● TASK STATEMENT:
Return every line below exactly as written.

● DATA PROVIDED:
—————
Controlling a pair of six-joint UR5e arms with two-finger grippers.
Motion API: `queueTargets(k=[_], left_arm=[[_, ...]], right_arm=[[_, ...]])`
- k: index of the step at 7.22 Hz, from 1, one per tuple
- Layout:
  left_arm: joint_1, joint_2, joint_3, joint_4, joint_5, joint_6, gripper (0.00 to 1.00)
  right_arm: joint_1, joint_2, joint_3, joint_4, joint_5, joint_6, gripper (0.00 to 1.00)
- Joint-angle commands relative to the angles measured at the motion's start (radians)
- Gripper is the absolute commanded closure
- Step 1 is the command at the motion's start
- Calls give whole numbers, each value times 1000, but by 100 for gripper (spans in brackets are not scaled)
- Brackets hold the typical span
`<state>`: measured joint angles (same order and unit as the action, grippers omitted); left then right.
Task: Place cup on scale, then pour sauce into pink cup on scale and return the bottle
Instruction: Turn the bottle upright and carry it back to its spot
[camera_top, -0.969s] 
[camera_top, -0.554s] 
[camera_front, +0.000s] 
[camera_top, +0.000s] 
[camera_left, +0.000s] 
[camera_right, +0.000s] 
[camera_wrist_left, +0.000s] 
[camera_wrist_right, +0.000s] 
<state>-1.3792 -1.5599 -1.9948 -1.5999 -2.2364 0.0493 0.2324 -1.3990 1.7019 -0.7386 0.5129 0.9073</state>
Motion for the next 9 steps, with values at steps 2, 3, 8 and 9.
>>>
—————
● COMPLETED TASK:
Controlling a pair of six-joint UR5e arms with two-finger grippers.
Motion API: `queueTargets(k=[_], left_arm=[[_, ...]], right_arm=[[_, ...]])`
- k: index of the step at 7.22 Hz, from 1, one per tuple
- Layout:
  left_arm: joint_1, joint_2, joint_3, joint_4, joint_5, joint_6, gripper (0.00 to 1.00)
  right_arm: joint_1, joint_2, joint_3, joint_4, joint_5, joint_6, gripper (0.00 to 1.00)
- Joint-angle commands relative to the angles measured at the motion's start (radians)
- Gripper is the absolute commanded closure
- Step 1 is the command at the motion's start
- Calls give whole numbers, each value times 1000, but by 100 for gripper (spans in brackets are not scaled)
- Brackets hold the typical span
`<state>`: measured joint angles (same order and unit as the action, grippers omitted); left then right.
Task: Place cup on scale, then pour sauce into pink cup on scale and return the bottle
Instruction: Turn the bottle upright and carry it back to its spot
[camera_top, -0.969s] 
[camera_top, -0.554s] 
[camera_front, +0.000s] 
[camera_top, +0.000s] 
[camera_left, +0.000s] 
[camera_right, +0.000s] 
[camera_wrist_left, +0.000s] 
[camera_wrist_right, +0.000s] 
<state>-1.3792 -1.5599 -1.9948 -1.5999 -2.2364 0.0493 0.2324 -1.3990 1.7019 -0.7386 0.5129 0.9073</state>
Motion for the next 9 steps, with values at steps 2, 3, 8 and 9.
>>>

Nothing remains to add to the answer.